Now I had the token I needed to make requests from the Gmail API. Note that the refresh token I got from the Gmail Quickstart application won’t last forever; in the event that it gets revoked at some point in the future, I can simply run the Quickstart application again and I’ll have a new token to use in my script.

Next, I added a command in my script to send an email. I can do this with a simple POST request using my team’s email function; how you create an email for testing will of course vary.

Then I created the request to the Gmail API:

$header = @{
    Authorization = “Bearer $AccessToken”
}

$emailList = Invoke-RestMethod `
-Uri ‘https://www.googleapis.com/gmail/v1/users/<emailaddresshere>/messages’ `
-Method ‘GET’ -Header $header

The <emailaddresshere> was of course replaced by my test email address.

This request got me a list of the twenty-five most recent emails to my test account. I grabbed just the first ten of them, then I looped through those ten to find the email that matched the one I sent.

You may be wondering at this point how I was able to tell my latest email apart from all the other emails. I did this by creating a random GUID and including that GUID at the very beginning of the email message. The Gmail client saves the first several characters of an email message as a “snippet”, and as I looped through the ten emails I saved, I looked for the GUID in each snippet. When I found a match, I was able to programmatically examine that email to see if it had the attachment I was expecting.
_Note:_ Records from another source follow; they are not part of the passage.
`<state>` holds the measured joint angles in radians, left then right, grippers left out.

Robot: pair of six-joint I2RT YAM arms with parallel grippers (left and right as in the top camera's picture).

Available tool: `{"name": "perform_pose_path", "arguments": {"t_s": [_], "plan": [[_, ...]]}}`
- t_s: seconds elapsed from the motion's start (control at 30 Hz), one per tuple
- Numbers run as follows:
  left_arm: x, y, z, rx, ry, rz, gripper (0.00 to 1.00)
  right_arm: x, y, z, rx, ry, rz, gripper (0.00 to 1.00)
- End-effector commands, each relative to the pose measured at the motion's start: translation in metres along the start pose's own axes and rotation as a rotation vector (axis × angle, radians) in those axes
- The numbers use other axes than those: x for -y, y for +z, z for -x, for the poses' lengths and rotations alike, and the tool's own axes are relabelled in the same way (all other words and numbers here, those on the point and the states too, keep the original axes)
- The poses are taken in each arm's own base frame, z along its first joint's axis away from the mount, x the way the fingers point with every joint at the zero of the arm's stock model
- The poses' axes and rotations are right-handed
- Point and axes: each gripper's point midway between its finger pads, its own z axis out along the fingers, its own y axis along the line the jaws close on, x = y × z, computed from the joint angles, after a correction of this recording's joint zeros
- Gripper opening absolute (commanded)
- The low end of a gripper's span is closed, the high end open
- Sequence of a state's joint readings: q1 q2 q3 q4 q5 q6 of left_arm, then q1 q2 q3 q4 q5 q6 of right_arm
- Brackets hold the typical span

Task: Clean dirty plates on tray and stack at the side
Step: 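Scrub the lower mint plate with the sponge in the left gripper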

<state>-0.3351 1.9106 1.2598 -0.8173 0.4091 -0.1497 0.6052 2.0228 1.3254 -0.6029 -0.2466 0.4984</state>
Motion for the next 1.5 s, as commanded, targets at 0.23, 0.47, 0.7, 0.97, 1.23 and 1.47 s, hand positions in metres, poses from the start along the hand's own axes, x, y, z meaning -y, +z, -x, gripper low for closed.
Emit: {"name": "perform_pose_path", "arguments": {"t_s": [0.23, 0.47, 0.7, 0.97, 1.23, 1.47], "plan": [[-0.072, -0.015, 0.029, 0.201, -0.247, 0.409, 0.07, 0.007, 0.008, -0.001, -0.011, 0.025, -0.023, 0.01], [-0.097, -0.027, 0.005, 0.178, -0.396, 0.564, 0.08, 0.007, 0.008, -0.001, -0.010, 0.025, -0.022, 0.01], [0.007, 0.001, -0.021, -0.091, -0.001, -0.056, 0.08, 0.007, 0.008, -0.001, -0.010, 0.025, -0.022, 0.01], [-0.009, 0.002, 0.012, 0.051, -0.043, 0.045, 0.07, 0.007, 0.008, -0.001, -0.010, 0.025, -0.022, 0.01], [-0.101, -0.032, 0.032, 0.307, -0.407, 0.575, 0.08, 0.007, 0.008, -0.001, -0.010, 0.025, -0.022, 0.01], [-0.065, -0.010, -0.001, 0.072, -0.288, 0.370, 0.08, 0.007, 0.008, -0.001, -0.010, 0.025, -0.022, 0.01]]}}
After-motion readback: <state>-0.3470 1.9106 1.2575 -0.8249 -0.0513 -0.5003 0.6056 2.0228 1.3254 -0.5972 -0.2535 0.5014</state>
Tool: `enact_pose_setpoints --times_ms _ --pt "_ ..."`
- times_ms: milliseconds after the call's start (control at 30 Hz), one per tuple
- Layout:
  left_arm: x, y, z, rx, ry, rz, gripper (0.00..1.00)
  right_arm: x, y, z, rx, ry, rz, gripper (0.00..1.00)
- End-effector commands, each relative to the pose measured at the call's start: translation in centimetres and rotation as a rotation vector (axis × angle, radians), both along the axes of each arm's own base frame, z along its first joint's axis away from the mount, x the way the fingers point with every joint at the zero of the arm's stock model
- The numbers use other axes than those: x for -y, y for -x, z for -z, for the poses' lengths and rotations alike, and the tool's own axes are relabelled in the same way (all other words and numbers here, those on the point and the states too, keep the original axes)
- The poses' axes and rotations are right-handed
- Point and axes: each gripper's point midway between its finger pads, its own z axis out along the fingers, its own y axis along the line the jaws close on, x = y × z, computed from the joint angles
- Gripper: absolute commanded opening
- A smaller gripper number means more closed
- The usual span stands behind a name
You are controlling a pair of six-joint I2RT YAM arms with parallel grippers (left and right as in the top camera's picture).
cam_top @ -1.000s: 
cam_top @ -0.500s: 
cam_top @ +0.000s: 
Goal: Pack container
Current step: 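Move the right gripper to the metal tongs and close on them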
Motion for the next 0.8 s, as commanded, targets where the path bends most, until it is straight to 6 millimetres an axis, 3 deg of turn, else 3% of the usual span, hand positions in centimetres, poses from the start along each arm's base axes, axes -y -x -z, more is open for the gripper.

Of course, emails are not delivered instantaneously, even when we’re checking the API rather than logging into the client on the browser. So I built in some waits and retries to make sure that my test didn’t fail simply because the email hadn’t been delivered yet. So far, waiting thirty seconds has been enough to ensure that the email has been delivered, meaning my test takes well under a minute; much faster than that UI test I created years ago!

The moral of this story is not just that testing email is easier and more reliable with an API test than a UI test; it’s also that APIs are great to test all kinds of things! The next time you find yourself needing to access a third-party application for an automated test, see if that app has an API. Your test will be less flaky, so you won’t have to waste lots of time rerunning and debugging it!

4 thoughts on “Testing Email Without Tears

  1. Unknown

    We used similar approach for our email service delivery lines. We leveraged the webdriver framework and integrated cross browser checks. I too agree with you as once in a month the UI changes and alternatively the locators get changed.

    We included multiple parameters like checking for latest mail with subject name or fetching specific email with time etc…

    The advantage is to include multiple checks like tool-tip text, URL link redirections was a plus. Using puppeteer framework you can even do content checks against source if you really wish to.

    Infact the API will have its own limitations to fetch whatever we ned to test in short timelines. Thsnks for writing this new way of implementation.

  2. Kristin Jackvony

    Thanks for this info! I think it would also be possible to use machine learning frameworks in conjunction with UI testing. If the UI changed, the tests could self-heal and adjust their locators.